Citizen Jane, l’Amérique selon Fonda (F. Platarets, 2020) e Jane Birkin, simple icône (C. Cohen, 2019) sono due documentari che ci pongono davanti al concetto di “icona” in quanto immagine-portavoce di significati indiretti, l’essenza estetica che diventa configurazione collettiva attraverso narrazioni politiche, sociali e culturali. Due nomi che con le logiche dell’agire pubblico e privato, tra battaglie personali e comunitarie, hanno contribuito a segnare i cambiamenti di un’epoca costruendo un percorso di autoaffermazione imprescindibile. Jane Fonda, la femme fatale, figura attoriale inizialmente plasmata sulle fantasie di un pubblico prevalentemente maschile, costretta costantemente a misurarsi col nome del padre. Jane Birkin, la “petite baby doll” della swinging London trapiantata in Francia, indissolubilmente legata nell’immaginario collettivo al musicista Serge Gainsbourg. 

“Jane B. par Agnès V.”, un tour de force interpretativo

L’obiettivo di Agnès Varda in Jane B. par Agnès V. (1988) è ambizioso: reinventare il modo di filmare una biografia.

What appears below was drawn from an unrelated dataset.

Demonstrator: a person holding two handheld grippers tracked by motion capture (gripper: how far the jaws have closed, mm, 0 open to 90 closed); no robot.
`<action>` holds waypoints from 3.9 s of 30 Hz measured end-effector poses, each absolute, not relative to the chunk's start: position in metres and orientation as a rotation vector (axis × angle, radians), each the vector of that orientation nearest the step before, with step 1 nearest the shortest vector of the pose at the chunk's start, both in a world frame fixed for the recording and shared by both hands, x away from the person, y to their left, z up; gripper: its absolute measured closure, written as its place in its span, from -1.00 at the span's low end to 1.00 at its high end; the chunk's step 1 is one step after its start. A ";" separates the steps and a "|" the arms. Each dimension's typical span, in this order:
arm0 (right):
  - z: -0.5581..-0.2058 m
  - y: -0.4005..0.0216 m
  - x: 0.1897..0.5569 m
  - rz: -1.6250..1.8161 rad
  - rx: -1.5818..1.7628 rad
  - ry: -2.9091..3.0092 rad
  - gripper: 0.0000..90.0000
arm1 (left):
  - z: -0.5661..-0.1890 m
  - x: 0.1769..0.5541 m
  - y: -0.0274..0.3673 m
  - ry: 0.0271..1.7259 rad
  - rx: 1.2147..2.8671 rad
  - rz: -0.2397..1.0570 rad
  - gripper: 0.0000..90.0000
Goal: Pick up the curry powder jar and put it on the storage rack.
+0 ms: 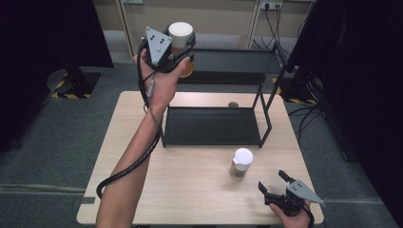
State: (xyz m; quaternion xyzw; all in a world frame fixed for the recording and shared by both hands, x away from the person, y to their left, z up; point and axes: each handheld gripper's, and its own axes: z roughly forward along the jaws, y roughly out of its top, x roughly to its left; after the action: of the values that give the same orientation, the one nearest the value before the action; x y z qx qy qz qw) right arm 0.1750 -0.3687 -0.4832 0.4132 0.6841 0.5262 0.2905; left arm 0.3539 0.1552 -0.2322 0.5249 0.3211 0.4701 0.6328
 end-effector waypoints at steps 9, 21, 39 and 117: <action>-0.483 -0.369 0.175 1.406 1.102 1.824 -0.89 | -0.225 0.374 0.157 0.768 1.210 1.078 -0.26; -0.483 -0.370 0.176 1.406 1.106 1.827 -0.89 | -0.225 0.402 0.157 0.810 1.245 1.093 -0.25; -0.483 -0.370 0.176 1.406 1.103 1.828 -0.89 | -0.232 0.416 0.144 0.935 1.158 0.962 -0.26; -0.482 -0.368 0.176 1.395 1.093 1.836 -0.89 | -0.322 0.318 0.156 0.942 1.167 0.806 -0.70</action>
State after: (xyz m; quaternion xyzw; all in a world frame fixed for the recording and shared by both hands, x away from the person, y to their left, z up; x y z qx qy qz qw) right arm 0.1758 -0.3682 -0.4822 0.4097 0.6886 0.5229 0.2906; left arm 0.3184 0.1562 -0.3222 0.5156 0.4161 0.3559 0.6590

Non più quindi il classico stile documentaristico, con il protagonista che si rivolge alla cinepresa raccontando la sua vita, corroborato da immagini descrittive e testimonianze altrui, ma qualcosa di diverso. L’idea, molto cinematografica e molto nouvelle vague, è che si possa rendere più fedelmente l’essenza di una persona con l’artificio che attraverso il presunto realismo di un approccio descrittivo. E così la pellicola alterna alcune scene in cui la protagonista Jane Birkin parla di sé, in maniera se non recitata senz’altro molto studiata, ad altre in cui interpreta brevemente vari ruoli fra i più ostentatamente disparati, da Giovanna d’Arco a Calamity Jane.